E. Urgensi Pengawasan dan Penafsiran Ketat
Dalam negara hukum, keberadaan norma pidana harus memenuhi asas:
• Lex certa (rumusan jelas),
• Lex stricta (penafsiran ketat),
• Ultimum remedium (pidana sebagai upaya terakhir).
Oleh karena itu, penerapan pasal-pasal dalam KUHP Baru harus diawasi secara ketat, khususnya oleh:
• Aparat penegak hukum,
• Mahkamah Konstitusi melalui pengujian undang-undang,
• Masyarakat sipil dan komunitas pers.
Selain itu, karya jurnalistik harus tetap ditempatkan dalam rezim UU Pers, bukan hukum pidana umum, sepanjang memenuhi kaidah jurnalistik dan kepentingan publik.
F. Penutup
KUHP Baru sejatinya bertujuan melakukan modernisasi hukum pidana nasional.
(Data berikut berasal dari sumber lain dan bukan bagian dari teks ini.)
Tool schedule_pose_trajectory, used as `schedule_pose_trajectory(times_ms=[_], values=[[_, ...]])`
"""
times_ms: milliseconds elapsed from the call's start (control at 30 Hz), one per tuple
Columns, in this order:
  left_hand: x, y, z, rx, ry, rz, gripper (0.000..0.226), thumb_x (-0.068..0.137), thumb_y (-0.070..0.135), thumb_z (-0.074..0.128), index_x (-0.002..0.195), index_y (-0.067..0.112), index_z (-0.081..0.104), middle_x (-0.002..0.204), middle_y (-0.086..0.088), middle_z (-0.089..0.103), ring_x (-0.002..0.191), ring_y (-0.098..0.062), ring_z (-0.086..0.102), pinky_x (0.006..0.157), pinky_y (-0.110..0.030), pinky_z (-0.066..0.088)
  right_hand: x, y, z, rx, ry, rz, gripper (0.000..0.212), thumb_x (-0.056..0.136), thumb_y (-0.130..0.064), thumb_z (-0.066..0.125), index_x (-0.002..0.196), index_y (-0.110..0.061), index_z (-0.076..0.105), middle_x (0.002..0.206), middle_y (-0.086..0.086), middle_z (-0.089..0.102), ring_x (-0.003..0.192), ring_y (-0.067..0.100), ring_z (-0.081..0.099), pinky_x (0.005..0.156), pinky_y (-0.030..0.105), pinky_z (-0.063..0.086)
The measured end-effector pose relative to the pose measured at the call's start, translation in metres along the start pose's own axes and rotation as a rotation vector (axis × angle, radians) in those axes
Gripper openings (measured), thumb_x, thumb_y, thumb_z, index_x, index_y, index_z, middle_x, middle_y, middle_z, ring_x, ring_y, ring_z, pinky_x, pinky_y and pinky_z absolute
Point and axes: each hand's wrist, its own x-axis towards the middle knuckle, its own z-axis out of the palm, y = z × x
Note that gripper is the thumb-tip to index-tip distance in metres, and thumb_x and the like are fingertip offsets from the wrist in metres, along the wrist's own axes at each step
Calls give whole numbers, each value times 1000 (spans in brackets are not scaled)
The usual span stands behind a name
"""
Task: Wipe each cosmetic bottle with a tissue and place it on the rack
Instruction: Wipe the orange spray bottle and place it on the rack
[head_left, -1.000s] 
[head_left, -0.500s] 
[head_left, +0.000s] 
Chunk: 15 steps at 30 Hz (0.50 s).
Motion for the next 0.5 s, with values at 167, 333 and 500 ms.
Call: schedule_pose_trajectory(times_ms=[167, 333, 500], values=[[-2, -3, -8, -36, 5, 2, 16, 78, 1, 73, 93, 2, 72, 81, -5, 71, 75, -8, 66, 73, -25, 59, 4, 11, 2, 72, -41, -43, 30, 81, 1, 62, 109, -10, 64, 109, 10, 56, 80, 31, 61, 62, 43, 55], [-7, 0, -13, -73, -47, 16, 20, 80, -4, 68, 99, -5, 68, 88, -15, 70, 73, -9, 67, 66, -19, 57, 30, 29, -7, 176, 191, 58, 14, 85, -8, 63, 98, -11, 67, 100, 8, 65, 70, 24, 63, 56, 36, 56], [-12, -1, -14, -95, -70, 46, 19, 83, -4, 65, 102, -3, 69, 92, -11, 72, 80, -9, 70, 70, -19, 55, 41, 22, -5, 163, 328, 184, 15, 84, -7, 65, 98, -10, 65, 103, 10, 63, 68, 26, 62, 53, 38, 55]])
Namun, modernisasi tersebut tidak boleh mengorbankan prinsip-prinsip demokrasi dan hak asasi manusia, khususnya kebebasan pers. Keberadaan pasal karet dengan rumusan yang samar berpotensi menjadi ancaman laten bagi pers berekspresi jika tidak diawasi dan ditafsirkan secara konstitusional.
Oleh karena itu, pengawalan kritis terhadap implementasi KUHP Baru merupakan keharusan, agar hukum pidana tidak berubah menjadi instrumen represi, melainkan tetap menjadi alat perlindungan hak dan keadilan bagi seluruh warga negara.